Sinkov, who demonstrated strong organizational and leadership qualities in addition to his mathematics skills, brought this group of Americans and Australians—representing also different military services from their countries—into a cohesive unit. CB quickly became a trusted producer of Signals Intelligence (SIGINT) for MacArthur and his senior commanders. This SIGINT enabled consistent success in the air war against the Japanese and allowed MacArthur to win some stunning victories in the ground campaign in New Guinea and the Philippines.

=== Post-war ===
After the war, Sinkov rejoined SIS, now renamed the Army Security Agency, and, in 1949, when the Armed Forces Security Agency (AFSA)—the first centralized cryptologic organization in the United States—was formed, Sinkov became chief of the Communications Security program. He remained in this position as AFSA made the transition into the National Security Agency.

In 1954, Sinkov became the second NSA official to attend the National War College (the first was Louis Tordella). Upon his return, he became deputy director for production, effectively swapping jobs with his old colleague Frank Rowlett. Sinkov retired from NSA in 1962.

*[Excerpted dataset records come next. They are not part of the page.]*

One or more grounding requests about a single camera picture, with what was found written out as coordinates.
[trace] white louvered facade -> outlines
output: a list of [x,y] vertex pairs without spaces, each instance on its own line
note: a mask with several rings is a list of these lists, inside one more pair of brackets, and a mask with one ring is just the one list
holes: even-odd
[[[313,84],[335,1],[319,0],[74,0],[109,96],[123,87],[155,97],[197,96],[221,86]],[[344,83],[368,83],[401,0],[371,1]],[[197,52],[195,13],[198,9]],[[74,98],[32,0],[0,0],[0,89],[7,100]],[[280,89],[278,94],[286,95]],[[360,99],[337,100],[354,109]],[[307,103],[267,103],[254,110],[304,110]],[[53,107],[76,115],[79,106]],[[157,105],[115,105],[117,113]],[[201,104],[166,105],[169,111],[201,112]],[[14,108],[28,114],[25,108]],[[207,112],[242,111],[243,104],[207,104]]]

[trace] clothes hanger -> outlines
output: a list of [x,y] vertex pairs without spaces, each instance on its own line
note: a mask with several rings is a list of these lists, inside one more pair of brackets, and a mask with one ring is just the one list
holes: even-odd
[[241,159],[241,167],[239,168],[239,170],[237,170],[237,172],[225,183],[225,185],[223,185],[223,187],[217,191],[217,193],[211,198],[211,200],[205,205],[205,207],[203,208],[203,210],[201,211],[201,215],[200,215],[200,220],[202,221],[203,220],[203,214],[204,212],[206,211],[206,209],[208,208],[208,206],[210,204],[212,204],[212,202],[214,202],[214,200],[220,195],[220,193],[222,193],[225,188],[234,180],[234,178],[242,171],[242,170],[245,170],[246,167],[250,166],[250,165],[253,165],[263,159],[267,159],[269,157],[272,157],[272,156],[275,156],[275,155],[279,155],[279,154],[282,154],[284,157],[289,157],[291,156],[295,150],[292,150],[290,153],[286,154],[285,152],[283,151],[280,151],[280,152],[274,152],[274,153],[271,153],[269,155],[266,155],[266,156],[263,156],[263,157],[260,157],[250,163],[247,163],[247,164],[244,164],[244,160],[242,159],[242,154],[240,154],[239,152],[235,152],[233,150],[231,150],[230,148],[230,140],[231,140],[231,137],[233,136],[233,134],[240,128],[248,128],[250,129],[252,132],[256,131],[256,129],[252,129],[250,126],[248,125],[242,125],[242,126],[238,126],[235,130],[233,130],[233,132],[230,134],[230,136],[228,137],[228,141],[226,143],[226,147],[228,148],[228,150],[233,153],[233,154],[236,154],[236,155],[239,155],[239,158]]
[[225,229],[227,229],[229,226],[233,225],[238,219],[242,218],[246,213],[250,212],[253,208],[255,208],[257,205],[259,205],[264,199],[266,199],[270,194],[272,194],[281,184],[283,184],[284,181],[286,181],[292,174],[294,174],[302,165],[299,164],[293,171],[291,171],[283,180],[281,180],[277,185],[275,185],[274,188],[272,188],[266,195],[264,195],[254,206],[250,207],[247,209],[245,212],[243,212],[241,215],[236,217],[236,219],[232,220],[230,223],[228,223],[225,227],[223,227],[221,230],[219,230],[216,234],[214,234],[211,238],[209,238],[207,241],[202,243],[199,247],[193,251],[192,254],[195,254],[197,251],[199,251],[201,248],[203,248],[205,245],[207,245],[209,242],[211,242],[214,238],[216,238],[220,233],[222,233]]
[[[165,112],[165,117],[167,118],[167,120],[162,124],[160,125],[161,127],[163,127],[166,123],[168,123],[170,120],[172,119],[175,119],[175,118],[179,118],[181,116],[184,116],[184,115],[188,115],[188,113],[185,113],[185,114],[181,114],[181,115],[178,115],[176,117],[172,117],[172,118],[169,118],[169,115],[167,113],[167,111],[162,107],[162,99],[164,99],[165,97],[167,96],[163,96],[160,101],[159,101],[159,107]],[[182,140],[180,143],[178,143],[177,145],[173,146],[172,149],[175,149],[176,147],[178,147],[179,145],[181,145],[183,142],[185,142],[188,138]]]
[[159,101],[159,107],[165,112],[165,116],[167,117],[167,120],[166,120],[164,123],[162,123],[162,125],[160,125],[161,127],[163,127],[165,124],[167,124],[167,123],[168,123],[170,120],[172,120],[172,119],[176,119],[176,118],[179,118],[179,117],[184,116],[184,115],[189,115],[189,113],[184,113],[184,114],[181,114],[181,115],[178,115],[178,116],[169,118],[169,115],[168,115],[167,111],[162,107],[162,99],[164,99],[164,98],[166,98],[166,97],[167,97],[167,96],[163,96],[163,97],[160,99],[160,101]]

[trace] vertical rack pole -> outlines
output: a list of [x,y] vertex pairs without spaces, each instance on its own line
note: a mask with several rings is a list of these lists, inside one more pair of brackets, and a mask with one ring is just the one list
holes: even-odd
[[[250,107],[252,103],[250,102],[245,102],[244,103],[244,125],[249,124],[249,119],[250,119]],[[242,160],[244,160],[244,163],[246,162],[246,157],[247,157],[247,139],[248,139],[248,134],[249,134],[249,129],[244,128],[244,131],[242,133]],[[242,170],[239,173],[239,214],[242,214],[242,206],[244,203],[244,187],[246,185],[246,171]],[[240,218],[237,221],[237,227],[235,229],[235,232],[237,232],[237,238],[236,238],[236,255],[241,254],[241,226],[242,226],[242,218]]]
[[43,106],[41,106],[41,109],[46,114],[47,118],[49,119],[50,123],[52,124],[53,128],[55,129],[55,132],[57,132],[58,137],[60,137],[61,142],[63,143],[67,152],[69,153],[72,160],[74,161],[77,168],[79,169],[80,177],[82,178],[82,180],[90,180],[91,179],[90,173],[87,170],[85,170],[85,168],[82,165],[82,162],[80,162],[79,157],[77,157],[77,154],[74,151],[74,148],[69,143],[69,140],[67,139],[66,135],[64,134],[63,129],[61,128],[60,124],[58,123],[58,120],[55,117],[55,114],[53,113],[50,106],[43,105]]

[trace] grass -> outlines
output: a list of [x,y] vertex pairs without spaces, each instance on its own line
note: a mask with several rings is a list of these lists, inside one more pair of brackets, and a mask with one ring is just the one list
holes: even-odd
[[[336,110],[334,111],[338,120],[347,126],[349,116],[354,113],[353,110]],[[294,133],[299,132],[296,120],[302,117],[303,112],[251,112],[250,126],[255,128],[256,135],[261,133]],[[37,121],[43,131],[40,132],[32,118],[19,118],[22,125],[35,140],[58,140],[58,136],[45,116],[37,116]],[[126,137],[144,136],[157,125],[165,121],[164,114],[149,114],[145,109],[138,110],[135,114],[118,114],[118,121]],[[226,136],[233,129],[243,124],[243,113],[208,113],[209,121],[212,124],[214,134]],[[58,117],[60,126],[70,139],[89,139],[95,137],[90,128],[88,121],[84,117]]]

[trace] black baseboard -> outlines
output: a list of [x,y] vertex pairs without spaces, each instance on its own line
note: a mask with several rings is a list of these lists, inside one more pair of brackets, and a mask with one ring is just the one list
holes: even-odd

In 1966, he wrote Elementary Cryptanalysis: A Mathematical Approach, one of the first books on the subject, directed at high school students and available to the general public.

=== Retirement ===
Abraham Sinkov lived in retirement in Arizona after two careers, 32 years in NSA (and its predecessors), followed by an appointment as a professor of mathematics at Arizona State University.

== Hall of fame ==
Colonel Sinkov is a member of the Military Intelligence Hall of Fame.

== Books written ==
- Abraham Sinkov (1966), Elementary Cryptanalysis: A Mathematical Approach, Mathematical Association of America, Washington, D.C. ISBN 0-88385-622-0. 2nd edition, revised and updated by Todd Feil (2009), Mathematical Association of America, Washington, D.C. ISBN 978-0-88385-647-5 (print), ISBN 978-0-88385-937-7 (electronic).